Anyone who loves the masterpieces for winds written by Mozart rejoiced a few months ago when EMI released the 'Gran Partita' Serenade #10 with the superlative solo winds of the Berlin Philharmonic. But good as they are, they didn't have a conductor, and all the best recordings have one. It's difficult to marshall 13 winds, especially when they are first-desk players with strong personalities. In this case the orchestra in question is the London Sym.

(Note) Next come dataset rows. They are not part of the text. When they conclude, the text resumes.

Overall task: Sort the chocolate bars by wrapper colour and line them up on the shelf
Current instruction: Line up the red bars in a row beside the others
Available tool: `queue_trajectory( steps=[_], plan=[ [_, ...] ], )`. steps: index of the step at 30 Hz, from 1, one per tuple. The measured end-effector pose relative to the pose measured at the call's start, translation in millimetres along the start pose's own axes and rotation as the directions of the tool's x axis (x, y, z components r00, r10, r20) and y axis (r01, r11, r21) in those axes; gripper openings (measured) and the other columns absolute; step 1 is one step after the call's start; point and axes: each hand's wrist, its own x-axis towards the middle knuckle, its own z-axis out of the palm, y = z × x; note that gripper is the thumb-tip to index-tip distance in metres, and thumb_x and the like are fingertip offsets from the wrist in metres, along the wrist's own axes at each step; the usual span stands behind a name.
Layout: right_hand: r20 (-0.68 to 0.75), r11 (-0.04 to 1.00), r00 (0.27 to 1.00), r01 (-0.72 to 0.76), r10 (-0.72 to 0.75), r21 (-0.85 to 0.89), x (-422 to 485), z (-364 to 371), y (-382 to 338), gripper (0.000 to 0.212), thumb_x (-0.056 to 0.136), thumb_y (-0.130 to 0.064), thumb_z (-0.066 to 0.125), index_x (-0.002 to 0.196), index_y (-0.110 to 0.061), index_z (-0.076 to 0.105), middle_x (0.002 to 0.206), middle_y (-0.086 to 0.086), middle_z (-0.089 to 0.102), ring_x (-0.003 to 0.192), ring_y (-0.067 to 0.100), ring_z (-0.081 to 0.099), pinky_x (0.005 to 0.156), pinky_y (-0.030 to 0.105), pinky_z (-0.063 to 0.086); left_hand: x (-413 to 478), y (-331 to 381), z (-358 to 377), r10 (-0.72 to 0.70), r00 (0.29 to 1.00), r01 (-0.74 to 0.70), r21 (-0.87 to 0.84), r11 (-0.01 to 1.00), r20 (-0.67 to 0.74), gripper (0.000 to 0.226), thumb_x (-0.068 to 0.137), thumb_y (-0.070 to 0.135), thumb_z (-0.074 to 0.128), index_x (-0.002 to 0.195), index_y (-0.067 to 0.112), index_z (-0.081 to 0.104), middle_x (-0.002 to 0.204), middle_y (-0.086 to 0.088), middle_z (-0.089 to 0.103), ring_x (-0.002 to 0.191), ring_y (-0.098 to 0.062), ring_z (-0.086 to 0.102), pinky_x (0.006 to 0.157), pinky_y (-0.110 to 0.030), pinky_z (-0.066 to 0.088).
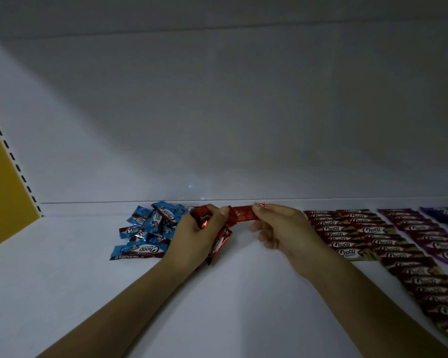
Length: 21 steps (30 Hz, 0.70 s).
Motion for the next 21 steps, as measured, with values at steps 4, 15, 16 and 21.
queue_trajectory(
  steps=[4, 15, 16, 21],
  plan=[
    [0.036, 0.988, 0.999, -0.046, 0.041, 0.147, 1.9, -0.9, -0.4, 0.014, 0.090, -0.025, 0.062, 0.081, -0.016, 0.067, 0.059, 0.001, 0.063, 0.042, 0.009, 0.047, 0.044, 0.020, 0.041, 0.9, -3.2, 0.1, -0.063, 0.997, 0.061, -0.027, 0.998, -0.051, 0.037, 0.076, 0.054, 0.056, 0.073, 0.018, 0.065, 0.059, 0.006, 0.059, 0.057, -0.006, 0.057, 0.054, -0.015, 0.045],
    [-0.151, 0.988, 0.988, 0.038, -0.015, 0.148, 3.2, -4.1, 0.6, 0.018, 0.079, -0.002, 0.067, 0.090, -0.015, 0.064, 0.074, 0.002, 0.070, 0.056, 0.006, 0.062, 0.053, 0.019, 0.048, -1.1, -1.3, 0.3, -0.055, 0.998, 0.056, 0.037, 0.998, -0.036, 0.038, 0.075, 0.055, 0.052, 0.077, 0.020, 0.068, 0.061, 0.012, 0.064, 0.060, 0.002, 0.061, 0.056, -0.010, 0.045],
    [-0.120, 0.988, 0.993, 0.026, -0.008, 0.153, 4.2, -5.2, 1.4, 0.015, 0.079, -0.003, 0.068, 0.088, -0.015, 0.067, 0.071, -0.001, 0.069, 0.058, 0.006, 0.062, 0.055, 0.019, 0.048, -1.0, -0.9, 0.8, -0.052, 0.998, 0.053, 0.041, 0.998, -0.031, 0.037, 0.076, 0.055, 0.052, 0.077, 0.021, 0.068, 0.061, 0.013, 0.064, 0.060, 0.002, 0.061, 0.057, -0.010, 0.044],
    [-0.157, 0.987, 0.987, 0.055, -0.032, 0.148, 10.6, -7.5, 3.2, 0.006, 0.082, -0.011, 0.066, 0.084, -0.017, 0.068, 0.073, -0.004, 0.069, 0.076, 0.013, 0.065, 0.070, 0.024, 0.048, -0.8, -1.0, 0.4, -0.056, 0.998, 0.059, 0.085, 0.995, -0.033, 0.039, 0.073, 0.061, 0.050, 0.073, 0.025, 0.067, 0.060, 0.014, 0.064, 0.059, 0.001, 0.060, 0.057, -0.012, 0.044]
  ],
)
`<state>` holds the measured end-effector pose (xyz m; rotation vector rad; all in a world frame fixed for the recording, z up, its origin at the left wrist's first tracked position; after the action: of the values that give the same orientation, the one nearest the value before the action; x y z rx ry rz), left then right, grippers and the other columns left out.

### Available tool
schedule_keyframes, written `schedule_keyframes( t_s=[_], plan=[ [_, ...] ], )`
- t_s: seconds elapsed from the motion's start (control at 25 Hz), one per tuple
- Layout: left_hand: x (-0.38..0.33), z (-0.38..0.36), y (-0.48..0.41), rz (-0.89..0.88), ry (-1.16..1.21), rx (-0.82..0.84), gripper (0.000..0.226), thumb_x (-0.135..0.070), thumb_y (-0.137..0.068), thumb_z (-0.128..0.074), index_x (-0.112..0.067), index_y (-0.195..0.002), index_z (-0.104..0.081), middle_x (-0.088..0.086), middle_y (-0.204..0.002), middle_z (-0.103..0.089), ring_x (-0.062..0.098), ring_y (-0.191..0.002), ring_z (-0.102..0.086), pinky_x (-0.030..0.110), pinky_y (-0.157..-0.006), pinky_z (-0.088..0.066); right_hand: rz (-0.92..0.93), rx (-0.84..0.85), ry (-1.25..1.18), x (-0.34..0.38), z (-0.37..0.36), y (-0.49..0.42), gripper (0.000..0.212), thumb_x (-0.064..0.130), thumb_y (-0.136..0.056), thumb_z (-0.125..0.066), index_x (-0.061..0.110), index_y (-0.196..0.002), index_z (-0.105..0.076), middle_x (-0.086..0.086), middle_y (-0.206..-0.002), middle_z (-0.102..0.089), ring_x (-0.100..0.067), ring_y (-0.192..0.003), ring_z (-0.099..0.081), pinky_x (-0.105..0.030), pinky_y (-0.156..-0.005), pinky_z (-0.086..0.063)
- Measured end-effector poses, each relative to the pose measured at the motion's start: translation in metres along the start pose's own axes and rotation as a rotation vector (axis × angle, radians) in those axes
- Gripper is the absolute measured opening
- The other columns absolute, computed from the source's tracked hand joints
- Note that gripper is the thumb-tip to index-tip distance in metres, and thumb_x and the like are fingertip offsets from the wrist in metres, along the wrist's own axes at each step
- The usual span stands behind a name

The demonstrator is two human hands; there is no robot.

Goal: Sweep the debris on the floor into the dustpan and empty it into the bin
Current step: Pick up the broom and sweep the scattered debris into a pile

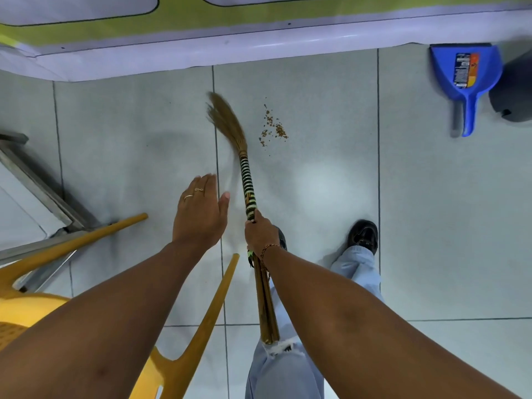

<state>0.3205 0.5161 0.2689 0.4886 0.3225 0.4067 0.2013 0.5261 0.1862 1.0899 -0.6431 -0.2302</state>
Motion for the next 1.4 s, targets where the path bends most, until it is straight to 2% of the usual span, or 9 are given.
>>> schedule_keyframes(
  t_s=[0.24,0.4,0.56,0.72,0.84,1.0,1.12,1.28,1.4],
  plan=[
    [-0.029,-0.001,0.009,-0.013,0.026,0.007,0.050,-0.029,-0.098,-0.036,0.001,-0.139,-0.034,0.023,-0.144,-0.043,0.035,-0.137,-0.035,0.045,-0.115,-0.030,0.027,-0.098,-0.049,-0.037,0.040,0.024,0.047,0.024,-0.098,-0.031,0.022,-0.145,-0.029,-0.022,-0.112,-0.064,-0.037,-0.101,-0.059,-0.041,-0.087,-0.050],
    [-0.056,0.002,0.019,-0.018,0.062,0.002,0.050,-0.029,-0.098,-0.036,0.000,-0.139,-0.035,0.023,-0.142,-0.044,0.034,-0.136,-0.036,0.044,-0.115,-0.031,0.157,-0.144,0.151,-0.056,0.079,0.041,0.048,0.026,-0.098,-0.033,0.027,-0.146,-0.027,-0.024,-0.099,-0.067,-0.039,-0.091,-0.060,-0.043,-0.079,-0.050],
    [-0.075,-0.006,0.004,0.013,0.064,0.000,0.050,-0.028,-0.098,-0.038,0.001,-0.138,-0.036,0.024,-0.143,-0.044,0.034,-0.137,-0.035,0.044,-0.115,-0.029,0.262,-0.244,0.346,-0.055,0.146,0.011,0.052,0.032,-0.096,-0.039,0.032,-0.146,-0.026,-0.023,-0.104,-0.062,-0.040,-0.091,-0.061,-0.045,-0.078,-0.051],
    [-0.125,-0.034,-0.032,0.046,0.084,0.031,0.052,-0.029,-0.098,-0.037,0.001,-0.140,-0.034,0.023,-0.145,-0.041,0.034,-0.139,-0.031,0.043,-0.117,-0.026,0.258,-0.363,0.497,-0.060,0.255,-0.058,0.058,0.024,-0.092,-0.046,0.028,-0.147,-0.025,-0.021,-0.119,-0.053,-0.044,-0.099,-0.058,-0.047,-0.082,-0.048],
    [-0.173,-0.047,-0.058,0.051,0.118,0.047,0.052,-0.030,-0.098,-0.035,0.000,-0.141,-0.031,0.022,-0.147,-0.039,0.033,-0.140,-0.029,0.042,-0.118,-0.024,0.181,-0.302,0.611,-0.062,0.324,-0.105,0.055,0.014,-0.091,-0.044,0.019,-0.144,-0.030,-0.021,-0.122,-0.054,-0.042,-0.106,-0.054,-0.044,-0.086,-0.045],
    [-0.230,-0.049,-0.100,0.086,0.171,0.018,0.052,-0.030,-0.098,-0.035,-0.002,-0.142,-0.028,0.020,-0.149,-0.036,0.031,-0.141,-0.027,0.042,-0.118,-0.024,0.171,-0.136,0.732,-0.065,0.358,-0.132,0.048,0.009,-0.089,-0.038,0.013,-0.136,-0.038,-0.021,-0.119,-0.056,-0.040,-0.106,-0.055,-0.038,-0.079,-0.046],
    [-0.257,-0.045,-0.121,0.089,0.176,-0.008,0.052,-0.030,-0.098,-0.035,-0.002,-0.141,-0.028,0.020,-0.148,-0.037,0.031,-0.140,-0.029,0.044,-0.117,-0.026,0.196,-0.061,0.776,-0.072,0.364,-0.133,0.047,0.009,-0.090,-0.039,0.016,-0.137,-0.038,-0.021,-0.118,-0.056,-0.039,-0.104,-0.055,-0.035,-0.073,-0.041],
    [-0.274,-0.043,-0.125,0.088,0.165,0.002,0.052,-0.030,-0.098,-0.034,-0.001,-0.141,-0.030,0.020,-0.147,-0.039,0.032,-0.139,-0.031,0.045,-0.116,-0.027,0.257,-0.006,0.886,-0.091,0.367,-0.123,0.047,0.010,-0.091,-0.040,0.021,-0.137,-0.039,-0.019,-0.115,-0.058,-0.040,-0.102,-0.058,-0.038,-0.076,-0.047],
    [-0.278,-0.044,-0.112,0.098,0.153,0.015,0.052,-0.029,-0.098,-0.036,0.000,-0.141,-0.031,0.021,-0.146,-0.040,0.031,-0.140,-0.031,0.044,-0.117,-0.027,0.280,0.019,0.960,-0.108,0.376,-0.117,0.050,0.009,-0.090,-0.040,0.024,-0.137,-0.038,-0.016,-0.113,-0.060,-0.037,-0.099,-0.059,-0.036,-0.070,-0.044]
  ],
)
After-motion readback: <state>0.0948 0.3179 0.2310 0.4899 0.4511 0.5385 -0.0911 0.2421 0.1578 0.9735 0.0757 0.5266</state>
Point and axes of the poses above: each hand's wrist, its own y-axis away from the middle knuckle, its own z-axis out of the back of the hand, x = y × z, the point moved 3 cm from there along -y, towards the middle knuckle
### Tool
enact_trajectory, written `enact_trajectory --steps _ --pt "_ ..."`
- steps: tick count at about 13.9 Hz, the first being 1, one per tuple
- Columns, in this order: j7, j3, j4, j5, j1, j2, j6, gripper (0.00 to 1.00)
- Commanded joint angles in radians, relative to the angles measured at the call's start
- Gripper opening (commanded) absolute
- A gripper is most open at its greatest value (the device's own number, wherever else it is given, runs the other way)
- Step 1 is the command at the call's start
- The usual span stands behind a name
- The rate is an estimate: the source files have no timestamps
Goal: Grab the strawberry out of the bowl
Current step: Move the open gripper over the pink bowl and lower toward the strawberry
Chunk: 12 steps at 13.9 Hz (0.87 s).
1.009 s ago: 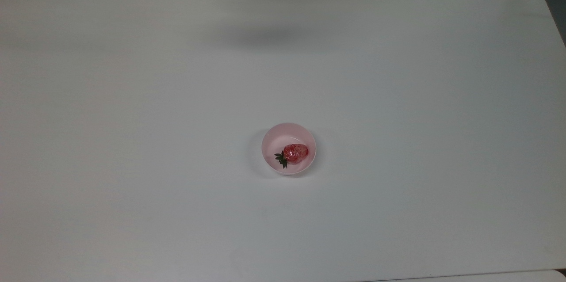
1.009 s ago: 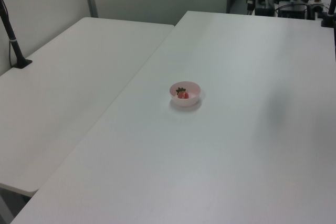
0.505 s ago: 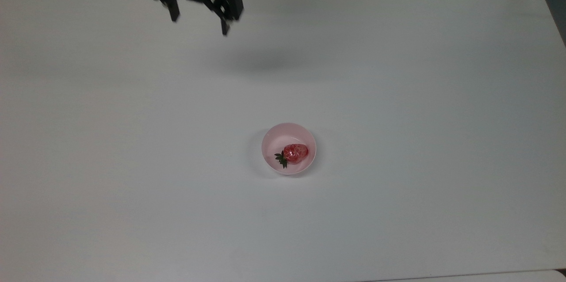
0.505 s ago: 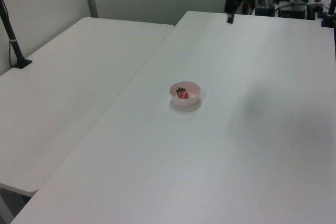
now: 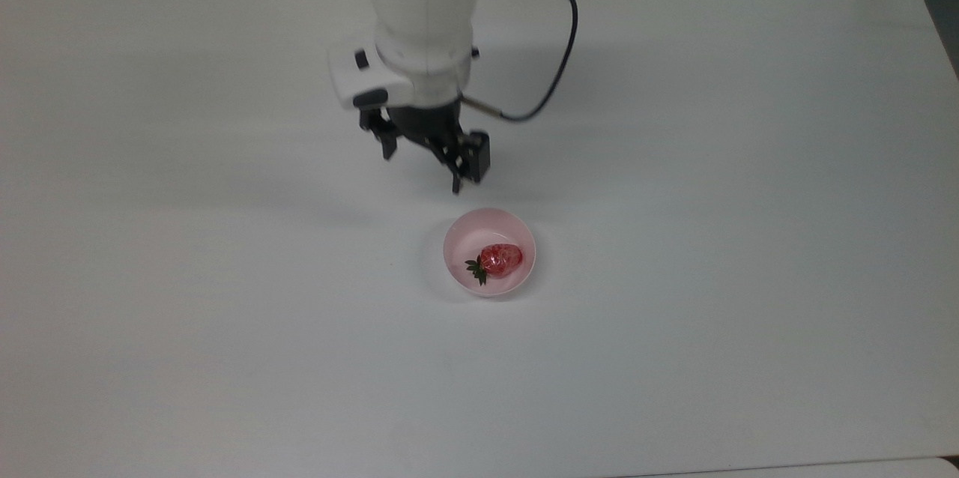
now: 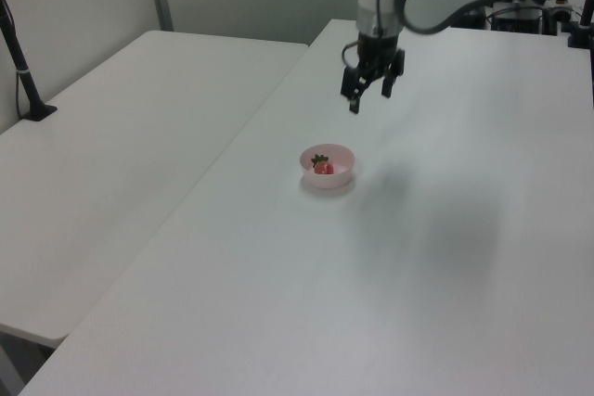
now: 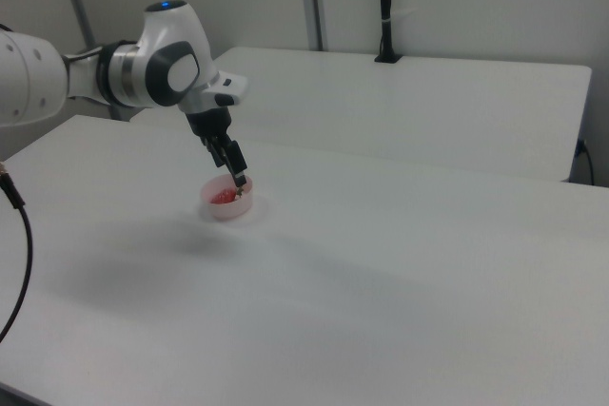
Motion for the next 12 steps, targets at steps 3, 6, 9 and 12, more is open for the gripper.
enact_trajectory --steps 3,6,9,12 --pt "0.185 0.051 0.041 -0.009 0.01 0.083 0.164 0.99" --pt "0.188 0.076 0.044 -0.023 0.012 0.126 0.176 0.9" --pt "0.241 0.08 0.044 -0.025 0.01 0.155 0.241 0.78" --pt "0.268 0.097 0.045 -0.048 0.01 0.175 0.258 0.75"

Over the years I've loved versions of the Gran Partita led by Furtwangler, Klemperer, and Stokowski (the first has jsut come out on an exceptional remastering from EMI). The famed clarinetist Michael Collins doesn't rank with them, but as a wind conductor he's sensitive and alert. The romping sections really romp, the forlorn sections sigh, the stately sections move grandly forward. I also like the the lowest instrument is a contra-bassoon rather than the usual double bass, who is hardly audible in the ranks of a dozen woodwinds.
The Serenade in c minor K. 388 isn't nearly as poular because its overall tone lacks jollity. The minor key draws hesitant, inward, at times melancholy music from Mozart. No one is likely to be diverted at a party, at least not diverted into cheerfulness. But the work is a masterpiece nonetheless, and the London Winds play it as well as I've ever heard.